Encountering Mountain Gorillas is a once-in-a-lifetime experience. It’s both exhilarating and humbling to spend time with these critically endangered primates in their stunning natural environment, and to photograph them from up close. Join us on a Mountain Gorilla Photography safaris in Rwanda and Uganda, and experience it for yourself, this journey will take you on the finest gorilla treks, in search of the best photographic opportunities. We’ll also introduce you to the wealth of natural beauty, exciting other wildlife and colourful culture Rwanda has to offer if you are interested.
To trek into the rain forest and sit with a family of wild mountain gorillas, look into the eyes of a huge silver back at close range, watch babies cling to their mothers, laugh at youngsters playing in the trees, is a life-enhancing experience for a wildlife lover. To capture amazing photographs of such encounters allows you to relive these rare moments in enduring images.
Our Expedition Leader Sam Clark is both a primate naturalist and accomplished photographer whose expertise on both fronts helps you go home with photos you could only dream of beforehand. Your visit to endangered mountain gorillas and other primates in their natural habitat in Uganda and Rwanda may also be a life-changing experience for these species, as ecotourism is the main hope for protecting their future.
It’s the moment of truth. After a long, sweaty scramble, your guide ushers you quietly into the clearing. Troop of gorillas taking their mid morning break: hillocks of black fur protrude from the glossy greenery on every side – a crooked elbow here, a swollen belly there. Above the drip-drip of the foliage come sporadic snores and the soft sound of wind. Yes, there’s little going on, but you have never felt so alive.

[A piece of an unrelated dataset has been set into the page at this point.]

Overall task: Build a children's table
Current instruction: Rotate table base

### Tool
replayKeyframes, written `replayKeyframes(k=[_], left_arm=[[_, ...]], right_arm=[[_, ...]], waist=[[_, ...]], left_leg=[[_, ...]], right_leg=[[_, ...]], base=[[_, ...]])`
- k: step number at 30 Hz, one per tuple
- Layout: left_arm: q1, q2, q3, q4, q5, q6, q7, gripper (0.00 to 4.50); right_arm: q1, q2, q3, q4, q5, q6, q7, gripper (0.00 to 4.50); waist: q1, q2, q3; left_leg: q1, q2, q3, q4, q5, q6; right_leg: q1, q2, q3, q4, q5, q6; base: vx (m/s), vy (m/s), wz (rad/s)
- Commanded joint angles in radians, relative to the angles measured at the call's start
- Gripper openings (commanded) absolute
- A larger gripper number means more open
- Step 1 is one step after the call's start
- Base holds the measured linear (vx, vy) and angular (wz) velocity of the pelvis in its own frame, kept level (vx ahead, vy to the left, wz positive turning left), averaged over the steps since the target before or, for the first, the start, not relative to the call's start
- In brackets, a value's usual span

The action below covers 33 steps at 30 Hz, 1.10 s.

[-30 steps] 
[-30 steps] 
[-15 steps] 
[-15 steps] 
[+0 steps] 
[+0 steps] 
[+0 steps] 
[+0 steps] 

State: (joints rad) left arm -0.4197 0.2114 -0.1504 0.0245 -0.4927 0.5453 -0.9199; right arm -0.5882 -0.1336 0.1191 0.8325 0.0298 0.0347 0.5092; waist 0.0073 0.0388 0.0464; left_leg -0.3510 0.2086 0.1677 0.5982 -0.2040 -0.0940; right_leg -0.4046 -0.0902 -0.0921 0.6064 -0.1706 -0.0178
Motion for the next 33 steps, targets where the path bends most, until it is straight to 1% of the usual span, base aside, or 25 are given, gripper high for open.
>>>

You inch forward and reach for your camera. Treks set out daily. Rangers keep park HQ informed by radio of the gorillas’ whereabouts, so sightings are virtually guaranteed. After an obligatory briefing, you will be assigned to a group of up to eight trekkers, plus guides and porters. Each group is allocated to a particular gorilla troop. The trek, including one hour with the gorillas, may take anything from three to nine hours, depending on the location of your troop. If you miss the briefing, or show up with a cold which poses a serious health risk to the apes, you will be turned away, permit or no permit.